Lately, I have noticed that people are struggling with user accounts that need to be a SharePoint 2010 Farm Administrator. When you install SharePoint 2010 the active account will become a Farm Administrator (since it’s a member of Local Administrators in order to install software on the server) as well as the account you have set up for the SharePoint configuration database access. But it is very reasonable that you want other accounts to manage the farm daily. Accounts that are traceable to a real world person. In this blog post I want to sum up the actions you will need to take in order to create an additional full-blown Farm Administrator.
First step is to log into Central Administration with your current Farm Administrator account. Then open the link Manage the farm administrators group.
Click the New button to add your user account.
Enter the user name or select the user account you want to promote to Farm Administrator. Click OK.

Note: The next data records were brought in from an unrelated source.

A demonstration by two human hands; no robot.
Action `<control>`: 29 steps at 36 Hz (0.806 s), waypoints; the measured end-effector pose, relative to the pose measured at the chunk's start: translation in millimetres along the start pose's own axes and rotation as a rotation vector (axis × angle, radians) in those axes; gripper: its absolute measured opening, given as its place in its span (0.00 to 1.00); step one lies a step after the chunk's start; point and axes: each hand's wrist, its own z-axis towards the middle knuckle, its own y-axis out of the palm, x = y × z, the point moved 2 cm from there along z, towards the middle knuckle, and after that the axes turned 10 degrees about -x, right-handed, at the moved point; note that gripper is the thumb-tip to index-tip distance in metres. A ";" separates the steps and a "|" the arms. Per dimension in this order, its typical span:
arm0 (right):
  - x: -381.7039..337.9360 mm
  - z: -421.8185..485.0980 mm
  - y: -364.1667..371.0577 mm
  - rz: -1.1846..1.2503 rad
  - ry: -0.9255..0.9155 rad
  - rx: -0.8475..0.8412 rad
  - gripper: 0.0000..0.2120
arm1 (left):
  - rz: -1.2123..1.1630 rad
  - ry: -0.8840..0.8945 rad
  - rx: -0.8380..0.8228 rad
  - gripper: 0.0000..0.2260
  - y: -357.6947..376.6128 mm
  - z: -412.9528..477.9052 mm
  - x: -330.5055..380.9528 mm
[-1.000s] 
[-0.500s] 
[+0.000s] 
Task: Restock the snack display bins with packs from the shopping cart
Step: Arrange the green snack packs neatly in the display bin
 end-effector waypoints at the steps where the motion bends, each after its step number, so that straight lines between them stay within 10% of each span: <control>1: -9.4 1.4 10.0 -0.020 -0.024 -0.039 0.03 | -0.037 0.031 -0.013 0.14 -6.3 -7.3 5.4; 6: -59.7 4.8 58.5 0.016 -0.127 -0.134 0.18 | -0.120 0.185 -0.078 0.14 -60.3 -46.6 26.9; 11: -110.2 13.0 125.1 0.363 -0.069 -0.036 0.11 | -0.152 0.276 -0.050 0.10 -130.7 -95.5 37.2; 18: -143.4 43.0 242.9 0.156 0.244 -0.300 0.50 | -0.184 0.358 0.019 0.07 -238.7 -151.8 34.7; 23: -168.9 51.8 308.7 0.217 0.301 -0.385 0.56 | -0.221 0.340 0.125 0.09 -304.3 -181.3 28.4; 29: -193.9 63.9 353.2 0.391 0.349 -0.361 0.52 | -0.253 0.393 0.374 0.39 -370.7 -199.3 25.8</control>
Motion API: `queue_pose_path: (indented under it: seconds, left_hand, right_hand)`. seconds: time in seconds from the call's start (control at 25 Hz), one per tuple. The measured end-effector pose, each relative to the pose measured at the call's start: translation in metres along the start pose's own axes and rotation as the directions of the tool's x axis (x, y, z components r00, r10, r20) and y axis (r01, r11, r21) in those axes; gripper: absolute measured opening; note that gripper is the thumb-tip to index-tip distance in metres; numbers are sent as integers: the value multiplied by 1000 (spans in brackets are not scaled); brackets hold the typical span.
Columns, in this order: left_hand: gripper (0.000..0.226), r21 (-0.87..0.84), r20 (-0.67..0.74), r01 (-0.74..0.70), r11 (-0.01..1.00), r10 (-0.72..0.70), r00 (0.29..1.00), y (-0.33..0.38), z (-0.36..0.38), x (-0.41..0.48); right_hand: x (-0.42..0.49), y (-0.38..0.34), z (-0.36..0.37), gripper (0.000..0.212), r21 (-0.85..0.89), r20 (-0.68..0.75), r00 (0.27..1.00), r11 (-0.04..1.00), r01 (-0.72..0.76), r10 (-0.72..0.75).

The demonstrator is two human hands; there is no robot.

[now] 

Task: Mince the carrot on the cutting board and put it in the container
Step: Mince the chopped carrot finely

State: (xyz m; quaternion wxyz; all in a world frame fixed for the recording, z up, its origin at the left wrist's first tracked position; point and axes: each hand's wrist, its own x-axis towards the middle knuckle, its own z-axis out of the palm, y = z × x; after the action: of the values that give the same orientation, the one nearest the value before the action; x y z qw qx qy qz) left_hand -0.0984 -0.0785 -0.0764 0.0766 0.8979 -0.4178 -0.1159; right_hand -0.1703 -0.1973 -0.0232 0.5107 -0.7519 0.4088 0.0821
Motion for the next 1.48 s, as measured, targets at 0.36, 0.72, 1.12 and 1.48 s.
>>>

Now, at this stage the user account can manage the farm by using Central Administration. If you
Second step is to logon the SharePoint server with the Farm Administrator account that you have used to install SharePoint or a Domain Administrator.
Then run the SharePoint 2010 Management Shell as Administrator. Now, you’ll need to give the user account PowerShell access to the SharePoint databases. So, when the account needs to manage solutions you will have to give PowerShell permissions to the SharePoint Configuration database.
Add-SPShellAdmin –username <youraccount>
Example:
This PowerShell cmdlet performs a couple of things. First, it adds the user account to the WSS_Admin_WPG group on ALL front-end webservers. This groups allows you to access SharePoint resources such as Logs and WebServices.
Then it also adds the user account to the SharePoint_Shell_Access role on the SharePoint database. If that database does not have this role yet, it will be created as well.
Back to the Add-SPShellAdmin cmdlet. If you do not specify a database, the SharePoint Configuration database is used.
If you have existing content database in the farm, you will have to use this cmdlet for every content database you want to manage by PowerShell.
Add-SPShellAdmin –username <youraccount> –database <contentdb>
Example:
All necessary steps are taken and you can test your account if it can perform all farm administrative tasks, both in Central Administration as well as with PowerShell.
Summary
Creating additional SharePoint Farm Administrators is not that hard to do. After adding the user to the Farm Administrators group in Central Administration, you should also use the PowerShell cmdlet Add-SPShellAdmin to give the user PowerShell access to the Farm and content databases.
More information about the cmdlet Add-SPShellAdmin: http://technet.microsoft.com/en-us/library/ff607596.aspx
Very nice article, except you need to provide the GUID of the database when using Add-SPShellAdmin, not the databasename.
In your case it would look like this:
Add-SPShellAdmin -UserName OCHADEVOctavie -Database (Get-SPContentDatabase -Identity WSS_content_DB)
I used to be able to find good advice from your blog posts.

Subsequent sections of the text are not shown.